» **EXERCISE**
Your task is to copy each line of the material that holds the word "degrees".

» **DATA BLOCK**

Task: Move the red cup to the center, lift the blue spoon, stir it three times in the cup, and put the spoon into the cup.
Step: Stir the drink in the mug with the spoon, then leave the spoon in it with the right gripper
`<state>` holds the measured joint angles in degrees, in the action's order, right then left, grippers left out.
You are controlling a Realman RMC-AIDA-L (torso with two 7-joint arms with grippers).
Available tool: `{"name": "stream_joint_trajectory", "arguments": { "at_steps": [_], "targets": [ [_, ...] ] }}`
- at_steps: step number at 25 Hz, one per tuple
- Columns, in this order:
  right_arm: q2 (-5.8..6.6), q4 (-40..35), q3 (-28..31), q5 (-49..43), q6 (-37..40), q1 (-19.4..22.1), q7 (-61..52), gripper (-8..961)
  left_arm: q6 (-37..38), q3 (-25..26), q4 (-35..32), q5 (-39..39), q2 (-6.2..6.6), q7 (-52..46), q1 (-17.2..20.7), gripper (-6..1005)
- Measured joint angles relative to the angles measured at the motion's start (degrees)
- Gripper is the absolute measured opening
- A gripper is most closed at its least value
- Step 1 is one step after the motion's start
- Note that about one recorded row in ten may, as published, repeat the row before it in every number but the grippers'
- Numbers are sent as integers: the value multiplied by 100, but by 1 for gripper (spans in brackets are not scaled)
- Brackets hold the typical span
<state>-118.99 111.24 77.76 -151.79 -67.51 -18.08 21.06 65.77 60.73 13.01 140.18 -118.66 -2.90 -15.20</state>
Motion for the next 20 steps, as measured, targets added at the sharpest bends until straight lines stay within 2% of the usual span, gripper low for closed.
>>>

» **TASK OUTPUT**
`<state>` holds the measured joint angles in degrees, in the action's order, right then left, grippers left out.
- Measured joint angles relative to the angles measured at the motion's start (degrees)

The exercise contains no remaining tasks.